Varner, Iris I., Business Communication Quarterly
DURING THE PAST 10 YEARS, a number of schools have added courses in intercultural business communication, several books have appeared on the market (Beamer & Vamer, 2001; Chaney & Martin, 2000; Kenton & Valentine, 1997; Victor, 1992), and the number of internationally oriented presentations at regional and national ABC conventions has gone up significantly (Varner, 1999). All of these developments are positive, but much needs to be done to make the teaching of intercultural business communication more effective. In light of this need, this article addresses two questions:
* What are some major challenges we face in teaching intercultural business communication?
* How can we meet these challenges to assure that students become effective intercultural managers and communicators?
The final section outlines several specific activities to improve intercultural business communication skills.
The major challenges for intercultural management communication are 1) tying the teaching of culture clearly to business, 2) avoiding being blinded by static and traditional views of culture, and 3) recognizing the role of the self-reference criterion and the diversity within cultures.
Tie the Teaching of Culture Clearly to Business
All too often the focus of intercultural business communication courses is on general intercultural communication rather than on intercultural business communication. However, many aspects of general culture are irrelevant for international business. In an intercultural business communication course the focus must be on business, and we need to tie our teaching firmly to business issues.
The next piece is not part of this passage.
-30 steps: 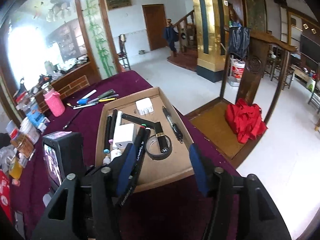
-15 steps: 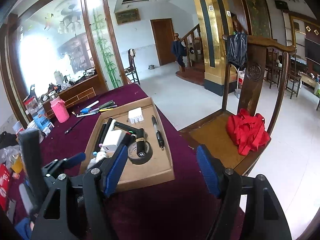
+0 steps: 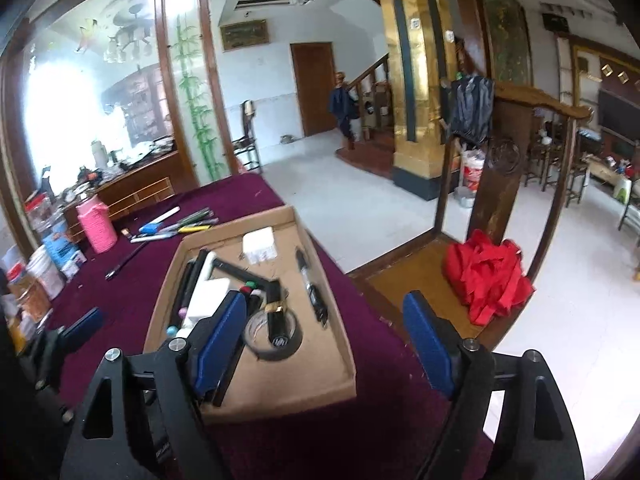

How we position the course will have far reaching implications for what we emphasize in the course and how we connect culture and business (Varner, 2000).
At the same time, the intercultural business communication course is not an international business course that mentions culture briefly in passing but never connects business practices with cultural priorities and orientation. In this case, culture is treated as a soft area that is not relevant to production results, sales figures, and financial data. Managers who only focus on functional business issues will be hesitant to examine culture as a variable in international business success (Klaesgen, 2000).
The academic background of the instructor can pose a challenge as well. Few have a formal background in the field and, therefore, they may not know what cultural aspects are or are not important in intercultural business situations.
Instructors who come from the humanities or a language background may not be familiar with business issues. They may even have a negative view of business. As a result, they may focus on the preservation of traditional culture and see business developments as a threat. Instructors who approach the field from a business background may focus almost exclusively on strategic business issues and not pay much attention to intercultural communication (Weitzenbuerger, 2000). The two sides may look at intercultural management communication from entirely different perspectives.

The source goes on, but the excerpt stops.